Si tu ne viens pas à Lagardère, Lagardère ira à toi! ("If you don't come to Lagardère, Lagardère will come to you!")
— Paul Féval, Le Bossu

==Influence==
The novel is one of a number of works such as The Three Musketeers (1844) which helped define the genre of "swashbuckler" novel, known in French as a "roman de cape et d'épée".

Lagardère's promise of revenge – "Si tu ne viens pas à Lagardère, Lagardère ira à toi!" – became a proverbial phrase in the French language.

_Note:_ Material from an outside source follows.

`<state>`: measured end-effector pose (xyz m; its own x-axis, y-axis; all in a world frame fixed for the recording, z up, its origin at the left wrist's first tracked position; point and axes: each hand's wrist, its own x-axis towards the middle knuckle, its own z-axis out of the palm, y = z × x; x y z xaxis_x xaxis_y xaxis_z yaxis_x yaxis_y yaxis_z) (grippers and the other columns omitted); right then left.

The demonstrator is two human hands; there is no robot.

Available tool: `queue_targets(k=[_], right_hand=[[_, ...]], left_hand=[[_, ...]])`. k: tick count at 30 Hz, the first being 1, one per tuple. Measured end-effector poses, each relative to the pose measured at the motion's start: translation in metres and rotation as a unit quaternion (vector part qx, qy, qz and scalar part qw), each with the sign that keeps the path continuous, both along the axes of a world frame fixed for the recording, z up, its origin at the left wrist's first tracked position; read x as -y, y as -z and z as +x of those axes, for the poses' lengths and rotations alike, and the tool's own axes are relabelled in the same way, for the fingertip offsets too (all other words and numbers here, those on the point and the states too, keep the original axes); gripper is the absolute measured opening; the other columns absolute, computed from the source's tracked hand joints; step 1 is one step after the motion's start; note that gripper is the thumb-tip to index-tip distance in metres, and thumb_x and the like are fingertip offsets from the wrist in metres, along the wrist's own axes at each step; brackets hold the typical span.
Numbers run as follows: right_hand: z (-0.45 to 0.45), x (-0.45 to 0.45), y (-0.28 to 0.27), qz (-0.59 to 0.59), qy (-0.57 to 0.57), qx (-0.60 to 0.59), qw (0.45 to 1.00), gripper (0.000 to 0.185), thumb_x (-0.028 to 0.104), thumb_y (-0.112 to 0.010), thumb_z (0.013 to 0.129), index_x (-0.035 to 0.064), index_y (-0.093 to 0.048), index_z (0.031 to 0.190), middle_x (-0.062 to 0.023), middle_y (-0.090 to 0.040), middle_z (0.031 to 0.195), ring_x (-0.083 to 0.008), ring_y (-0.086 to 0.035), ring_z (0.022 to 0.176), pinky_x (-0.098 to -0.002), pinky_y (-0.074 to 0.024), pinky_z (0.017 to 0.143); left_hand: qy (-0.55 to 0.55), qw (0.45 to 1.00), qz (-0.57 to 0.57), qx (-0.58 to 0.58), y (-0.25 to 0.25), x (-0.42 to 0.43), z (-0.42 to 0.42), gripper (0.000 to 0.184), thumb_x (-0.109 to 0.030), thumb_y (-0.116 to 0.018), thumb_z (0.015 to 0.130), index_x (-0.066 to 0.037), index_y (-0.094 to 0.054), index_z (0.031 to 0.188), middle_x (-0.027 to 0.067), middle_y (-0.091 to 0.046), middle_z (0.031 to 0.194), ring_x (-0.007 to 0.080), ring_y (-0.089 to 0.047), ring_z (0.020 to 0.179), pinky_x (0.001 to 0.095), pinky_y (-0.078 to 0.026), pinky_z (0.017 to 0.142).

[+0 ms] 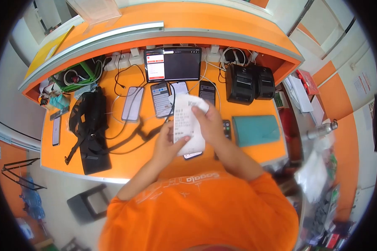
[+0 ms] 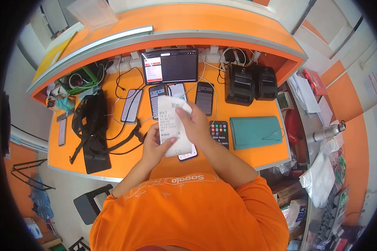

Paul Féval's son, himself named Paul Féval, borrowed his father's hero('s son) for his own series of "Lagardère"('s son) novels.

== Adaptations ==
Le Bossu has formed the basis for a large number of film versions, including:
- two silent (French) versions in 1912-1913 and 1925;
- one first speaking (-French) version out of theater, in 1934;
- two Spanish-speaking versions, in 1943–44 by Jaime Salvador and in 1955;
- one French version in black and white in 1944, by Jean Delannoy (later director of The Hunchback of Notre Dame starring Anthony Quinn and Gina Lollobrigida, in 1956), with Pierre Blanchar as Lagardère & this (other) hunchback;
- perhaps the most famous version in France, in colour, of 1959, by André Hunebelle with Jean Marais as the double character of the Bossu and Lagardère (also starring normand humourist and actor Bourvil, as manservant Planchet, like for instance in "The Longest Day", "The Brain" or "The Christmas Tree", etc.); famous on the other coast of Channel, particularly because its frequent diffusions on French TV for several generations;
- Lagardère a television version produced in 1967 with Jean Piat, subsequently edited into two films and released in cinemas, and 2005 with Bruno Wolkowitch;
- Le Bossu (released as On Guard in English-speaking countries), directed by Philippe de Broca in 1997, with Daniel Auteuil (Lagardère/the Hunchback), Marie Gillain (Aurore de Nevers) and Fabrice Luchini (Gonzague).
The novel was also made into an opera in 1888.